**Task prompt**
Write out the listing below character for character, though without its pictures.

**Information provided**
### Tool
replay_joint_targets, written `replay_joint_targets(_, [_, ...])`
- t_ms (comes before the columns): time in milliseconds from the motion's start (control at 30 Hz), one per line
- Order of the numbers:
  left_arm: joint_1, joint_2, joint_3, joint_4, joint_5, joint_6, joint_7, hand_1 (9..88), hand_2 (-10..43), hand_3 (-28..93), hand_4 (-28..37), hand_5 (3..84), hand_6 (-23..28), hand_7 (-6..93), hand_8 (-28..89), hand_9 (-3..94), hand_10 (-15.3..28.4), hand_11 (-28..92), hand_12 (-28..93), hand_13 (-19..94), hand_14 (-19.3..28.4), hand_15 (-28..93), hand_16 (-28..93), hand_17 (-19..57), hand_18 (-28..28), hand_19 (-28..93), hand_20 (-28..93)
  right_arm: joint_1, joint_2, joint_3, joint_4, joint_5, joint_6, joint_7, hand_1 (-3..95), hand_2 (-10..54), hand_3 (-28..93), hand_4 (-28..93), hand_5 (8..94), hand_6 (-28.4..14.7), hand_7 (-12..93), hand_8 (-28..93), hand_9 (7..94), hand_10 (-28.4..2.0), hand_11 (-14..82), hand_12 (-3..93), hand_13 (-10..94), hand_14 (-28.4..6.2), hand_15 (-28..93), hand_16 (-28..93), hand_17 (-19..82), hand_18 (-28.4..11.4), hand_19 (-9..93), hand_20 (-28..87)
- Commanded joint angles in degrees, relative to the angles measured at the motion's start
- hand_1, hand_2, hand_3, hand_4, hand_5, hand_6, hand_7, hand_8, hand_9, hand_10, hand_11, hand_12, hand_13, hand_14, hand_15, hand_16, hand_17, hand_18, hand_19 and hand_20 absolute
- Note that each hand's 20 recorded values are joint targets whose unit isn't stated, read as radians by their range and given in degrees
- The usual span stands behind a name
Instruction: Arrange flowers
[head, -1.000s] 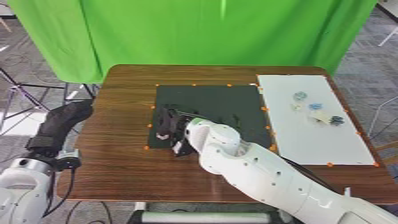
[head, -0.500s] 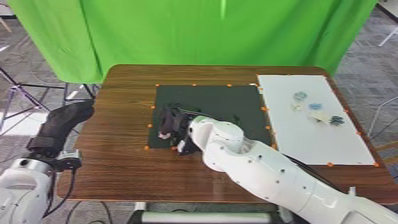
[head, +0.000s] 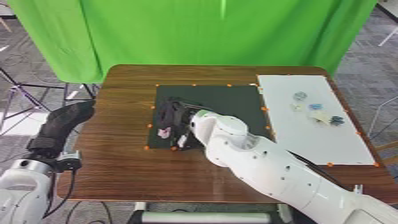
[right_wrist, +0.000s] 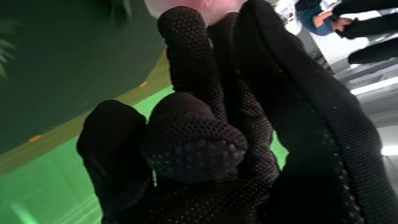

**Answer section**
### Tool
replay_joint_targets, written `replay_joint_targets(_, [_, ...])`
- t_ms (comes before the columns): time in milliseconds from the motion's start (control at 30 Hz), one per line
- Order of the numbers:
  left_arm: joint_1, joint_2, joint_3, joint_4, joint_5, joint_6, joint_7, hand_1 (9..88), hand_2 (-10..43), hand_3 (-28..93), hand_4 (-28..37), hand_5 (3..84), hand_6 (-23..28), hand_7 (-6..93), hand_8 (-28..89), hand_9 (-3..94), hand_10 (-15.3..28.4), hand_11 (-28..92), hand_12 (-28..93), hand_13 (-19..94), hand_14 (-19.3..28.4), hand_15 (-28..93), hand_16 (-28..93), hand_17 (-19..57), hand_18 (-28..28), hand_19 (-28..93), hand_20 (-28..93)
  right_arm: joint_1, joint_2, joint_3, joint_4, joint_5, joint_6, joint_7, hand_1 (-3..95), hand_2 (-10..54), hand_3 (-28..93), hand_4 (-28..93), hand_5 (8..94), hand_6 (-28.4..14.7), hand_7 (-12..93), hand_8 (-28..93), hand_9 (7..94), hand_10 (-28.4..2.0), hand_11 (-14..82), hand_12 (-3..93), hand_13 (-10..94), hand_14 (-28.4..6.2), hand_15 (-28..93), hand_16 (-28..93), hand_17 (-19..82), hand_18 (-28.4..11.4), hand_19 (-9..93), hand_20 (-28..87)
- Commanded joint angles in degrees, relative to the angles measured at the motion's start
- hand_1, hand_2, hand_3, hand_4, hand_5, hand_6, hand_7, hand_8, hand_9, hand_10, hand_11, hand_12, hand_13, hand_14, hand_15, hand_16, hand_17, hand_18, hand_19 and hand_20 absolute
- Note that each hand's 20 recorded values are joint targets whose unit isn't stated, read as radians by their range and given in degrees
- The usual span stands behind a name
Instruction: Arrange flowers
[head, -1.000s] 
[head, -0.500s] 
[head, +0.000s] 
[right_wrist, +0.000s] 

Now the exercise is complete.